M. Duras précise que le livre était initialement intitulé « La photographie absolue » : « La photo n’avait pas été prise, c’était celle-là, cet instant là, du bac. On n’aurait vu qu’un homme, une auto noire, et une jeune fille, et des cars pour indigènes, mais c’est de là que tout est parti, le fleuve une fois traversé. »

La rencontre de deux personnes, l’instant magique trivialement nommé coup de foudre, dynamique née du tiers jamais absolutisé de la rencontre, mais photographie absolue car moment impossible à fixer, perçu tant communément que séparément par chacun des protagonistes.

« J’ai quinze ans et il a vingt sept ans. J’ai su après qu’il ne m’avait pas déplu sur le bac. Sur le moment, je n’avais pas d’avis sauf que j’étais assez étonnée par tout cet attirail de milliardaire. Un peu étonnée, un peu épatée et attirée aussi bien sûr. Si sur le bac, il devait déjà me plaire mais je ne peux pas le dire aussi précisément que çà, que je savais çà, j’étais embarquée avec lui dans l’histoire de tout le monde. Je devais y passer, mais çà ne me déplaisait pas, çà me remplissait d’une certaine joie, d’une certaine tristesse aussi, c’était quand même le quittement de ma mère, mais une certaine joie aussi, l’argent, la douceur et ce fait bizarre. »

 

Après avoir lu un passage de l’Amant, Bernard Pivot lui demande si le style est travaillé ou s’il coule de source :

… « Quand je parle de l’Amant, très souvent, je ne corrige pas, je travaille les autres choses, c’est une sorte de mise en abîme, il a éclipsé les autres amours de ma vie, sans doute parce qu’il a été sans énoncer, sans déclaration, il y a quelque chose là d’inépuisable effectivement, dans l’émotion aussi même physique, je dois dire, même physique… »

 

On discerne dans les propos de M. Duras, l’impossible actualisation du désir par la non énonciation, la dynamique du tiers de la rencontre est sublimée par sa non expression directe, son absence de déclaration, ce qui la rend inépuisable.
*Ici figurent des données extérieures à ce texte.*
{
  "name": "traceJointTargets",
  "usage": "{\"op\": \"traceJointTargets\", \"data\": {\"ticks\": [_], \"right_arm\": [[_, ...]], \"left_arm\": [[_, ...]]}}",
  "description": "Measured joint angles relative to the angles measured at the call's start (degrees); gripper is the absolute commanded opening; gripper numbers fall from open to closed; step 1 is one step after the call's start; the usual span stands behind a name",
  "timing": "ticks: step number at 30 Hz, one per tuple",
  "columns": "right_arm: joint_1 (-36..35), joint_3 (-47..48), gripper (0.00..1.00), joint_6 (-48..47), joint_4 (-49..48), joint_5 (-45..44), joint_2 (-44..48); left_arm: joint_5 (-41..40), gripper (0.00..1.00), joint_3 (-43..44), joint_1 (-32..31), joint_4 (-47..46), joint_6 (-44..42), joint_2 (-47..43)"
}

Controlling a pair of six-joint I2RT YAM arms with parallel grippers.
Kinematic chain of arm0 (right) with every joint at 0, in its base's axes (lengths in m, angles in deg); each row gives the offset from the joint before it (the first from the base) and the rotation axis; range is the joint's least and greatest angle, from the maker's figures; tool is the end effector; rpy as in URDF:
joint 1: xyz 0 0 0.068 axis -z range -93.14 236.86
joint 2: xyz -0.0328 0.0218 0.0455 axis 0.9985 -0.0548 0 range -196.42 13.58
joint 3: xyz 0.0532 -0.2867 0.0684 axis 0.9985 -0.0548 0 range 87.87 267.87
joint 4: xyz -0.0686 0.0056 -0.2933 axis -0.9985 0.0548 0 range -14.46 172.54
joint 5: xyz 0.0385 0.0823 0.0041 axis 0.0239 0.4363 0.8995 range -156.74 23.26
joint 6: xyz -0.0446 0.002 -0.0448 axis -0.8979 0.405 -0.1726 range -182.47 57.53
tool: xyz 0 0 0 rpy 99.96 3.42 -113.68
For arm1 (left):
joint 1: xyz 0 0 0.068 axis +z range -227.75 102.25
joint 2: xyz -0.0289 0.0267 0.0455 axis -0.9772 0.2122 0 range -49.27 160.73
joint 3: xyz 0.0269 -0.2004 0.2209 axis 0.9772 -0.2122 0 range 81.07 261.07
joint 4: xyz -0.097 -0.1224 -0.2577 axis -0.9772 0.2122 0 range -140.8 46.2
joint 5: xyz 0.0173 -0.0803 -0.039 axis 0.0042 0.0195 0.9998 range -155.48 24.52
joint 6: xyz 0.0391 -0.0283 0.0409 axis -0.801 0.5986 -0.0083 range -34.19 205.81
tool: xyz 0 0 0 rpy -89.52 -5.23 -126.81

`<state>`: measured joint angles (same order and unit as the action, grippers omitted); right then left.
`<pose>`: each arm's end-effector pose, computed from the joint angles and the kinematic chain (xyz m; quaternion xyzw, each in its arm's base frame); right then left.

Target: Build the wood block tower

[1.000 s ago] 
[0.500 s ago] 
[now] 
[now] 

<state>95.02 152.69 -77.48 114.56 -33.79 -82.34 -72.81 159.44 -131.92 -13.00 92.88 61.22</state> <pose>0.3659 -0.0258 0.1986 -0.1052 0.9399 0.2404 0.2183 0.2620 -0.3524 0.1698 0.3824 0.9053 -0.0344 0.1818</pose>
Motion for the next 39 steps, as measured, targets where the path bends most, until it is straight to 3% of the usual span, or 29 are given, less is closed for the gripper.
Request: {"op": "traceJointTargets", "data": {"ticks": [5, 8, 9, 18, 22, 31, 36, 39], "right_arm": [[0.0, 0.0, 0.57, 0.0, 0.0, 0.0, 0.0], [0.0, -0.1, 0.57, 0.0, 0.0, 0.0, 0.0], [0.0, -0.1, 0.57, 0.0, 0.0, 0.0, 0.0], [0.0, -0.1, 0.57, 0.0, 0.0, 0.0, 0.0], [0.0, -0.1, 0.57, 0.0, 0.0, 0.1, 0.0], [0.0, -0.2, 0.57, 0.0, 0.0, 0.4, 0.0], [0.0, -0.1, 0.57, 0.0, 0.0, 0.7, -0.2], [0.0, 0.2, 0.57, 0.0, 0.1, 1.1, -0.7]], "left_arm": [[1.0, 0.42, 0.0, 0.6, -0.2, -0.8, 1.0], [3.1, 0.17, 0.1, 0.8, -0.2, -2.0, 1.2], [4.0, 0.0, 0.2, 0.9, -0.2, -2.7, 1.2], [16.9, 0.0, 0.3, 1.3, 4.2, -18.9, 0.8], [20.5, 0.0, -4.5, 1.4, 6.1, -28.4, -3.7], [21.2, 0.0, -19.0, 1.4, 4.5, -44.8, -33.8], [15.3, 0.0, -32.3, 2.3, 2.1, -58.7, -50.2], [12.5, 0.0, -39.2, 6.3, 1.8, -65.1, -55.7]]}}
Une déclaration aurait ainsi pu atténuer ou rendre caduque l’énergie de son devenir. Exténuée de désir selon ses propres propos.

 

Du même ordre mais à un tout autre niveau, Hemingway dans « Paris est une fête » écrit :

… « Là haut dans ma chambre, je décidai que j’écrirais une histoire sur chacun des sujets que je connaissais. Je tâchai de m’en tenir là pendant tout le temps que je passais à écrire et c’était une discipline sévère et utile.

C’est dans cette chambre que j’appris à ne pas penser à mon récit entre le moment où je cessais d’écrire et le moment où je me remettais au travail, le lendemain. Ainsi, mon subconscient était à l’œuvre et en même temps je pouvais écouter les gens et tout voir, du moins je l’espérais : je m’instruirais, de la sorte ; et je lirais aussi afin de ne pas penser à mon œuvre au point de devenir incapable de l’écrire. [4] »

 

Nommer revient à actualiser et neutraliser la dynamique créatrice. Laisser cheminer permet la création, la libre évasion. Dire est déjà une forme d’achèvement. Fixer la pensée atténue sa progression.

Chez Hemingway, penser neutralise. Il préfère laisser vagabonder son subconscient sans induire sa trajectoire afin de mieux le retrouver une fois l’itinéraire librement visité sans contrainte de la pensée.

 

[1] Harvey et Kate Ince, op. cit., p. 40.

[2] Bernard Alazet, « Le je ne sais quoi de l’écriture », dans Duras, femme du siècle, textes réunis par Stella Harvey et Kate Ince, op. cit., p. 44.

Dominique Noguez, « La Gloire des mots », L’Arc, op. cit., p. 32.

 

[3] Au sens Berquien.

[4] Ernest Hemingway, Paris est une fête, Folio, p.51-52.